3.1. The Basics#

This section covers some ideas that I call CompSci 101. These are the sorts of topics that come up in any Intro to Computer Science class. Let’s cover the basics, so that we can have some idea of what’s going on with our data.

I can’t let you get out of this course without seeing some of this stuff. I’d feel bad.

There are additional resources on Datacamp, as well. Here is a DataCamp tutorial on Python data structures and here is a DataCamp tutorial on Python strings, or dealing with text.

Chapter 3 of Python for Data Analysis, 3E also covers data structures and functions.

You can find more on the basics of Python in the Python tutorial.

Lists, dictionaries, and tuples are also covered in detail in the Python tutorial.

Do not feel like you need to look at this stuff and understand everything all at once. The key is to know that these ideas and tools exist, try them, get an error message, and iterate.

3.1.1. Data types#

Computers think of data, or a value, as a type. For example, in Python, there are three types of numbers: integers, floats, and complex. A variable is a name that refers to a value. Python let’s you create any variable name as long as it begins with a letter or an underscore, so no numbers to start. It should also not be what is called a reserved word in Python such as for, while, or class. All programming languages have special, reserved words that they don’t want us using as variable names. It would get confused.

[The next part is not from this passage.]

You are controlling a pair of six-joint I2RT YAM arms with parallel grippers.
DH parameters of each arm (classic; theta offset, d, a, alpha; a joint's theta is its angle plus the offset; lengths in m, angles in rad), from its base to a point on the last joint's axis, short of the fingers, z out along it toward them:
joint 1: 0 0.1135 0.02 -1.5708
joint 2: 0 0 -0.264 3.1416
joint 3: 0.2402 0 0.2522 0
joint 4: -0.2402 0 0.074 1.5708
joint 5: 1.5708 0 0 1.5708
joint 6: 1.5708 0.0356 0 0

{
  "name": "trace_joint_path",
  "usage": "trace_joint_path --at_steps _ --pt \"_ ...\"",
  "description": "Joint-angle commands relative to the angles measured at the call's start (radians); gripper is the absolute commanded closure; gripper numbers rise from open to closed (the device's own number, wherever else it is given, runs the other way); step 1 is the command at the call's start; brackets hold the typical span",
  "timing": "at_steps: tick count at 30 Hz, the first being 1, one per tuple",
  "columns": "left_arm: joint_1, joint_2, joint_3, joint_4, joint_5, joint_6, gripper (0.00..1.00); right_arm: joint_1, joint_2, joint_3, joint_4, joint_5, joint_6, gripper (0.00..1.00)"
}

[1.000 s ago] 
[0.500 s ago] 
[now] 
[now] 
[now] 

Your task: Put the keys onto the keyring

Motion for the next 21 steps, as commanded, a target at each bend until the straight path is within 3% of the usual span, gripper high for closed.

A common metaphor is to think of a variable as a box that holds some information (like a number, a vector, or a string). We use the assignment operator = to assign a value to a variable.

3.1.1.1. Common built-in Python data types and structures#

English name

Type name

Type Category

Description

Example

integer

int

Numeric Type

positive/negative whole numbers

42

floating point number

float

Numeric Type

real number in decimal form

3.14159

boolean

bool

Boolean Values

true or false

True

string

str

Sequence Type

text

"I Can Has Cheezburger?"

list

list

Sequence Type

a collection of objects - mutable & ordered

['Ali', 'Xinyi', 'Miriam']

tuple

tuple

Sequence Type

a collection of objects - immutable & ordered

('Thursday', 6, 9, 2018)

dictionary

dict

Mapping Type

mapping of key-value pairs

{'name':'DSCI', 'code':511, 'credits':2}

none

NoneType

Null Object

represents no value

None

Source: Chapter 1 of Python for Data Science

3.1.1.2. Arithmetic operators#

You can do all of the arithmetic that you’d expect.

Operator

Description

+

addition

-

subtraction

*

multiplication

/

division

**

exponentiation

//

integer division / floor division

%

modulo

Source: Chapter 1 of Python for Data Science

3.1.1.3. Integers#

We can assign the value 10 to the variable a using =. We can then use the type function to see what data type a is.

a = 10
type(a)
int

Python can be used as a calculator.

1 / 4
0.25
type(1/4)
float

By the way, we just created our first variable, a. Variable names even have rules associated with them.

3.1.1.4. Floats#

Floats are the other way Python stores numbers. The book goes into more detail about the way computers represent numbers internally, but just know that you may sometimes need to be aware of precision. See below.

b = 0.35
type(b)
float
b + 0.1
0.44999999999999996

I guess that’s close, right? By the way, run cell [7] before cell [6] and get an error. Why? The variable b hasn’t been defined if you haven’t run cell 6. Also, click on Jupyter: Variables below. You’ll see the types and values for a and b.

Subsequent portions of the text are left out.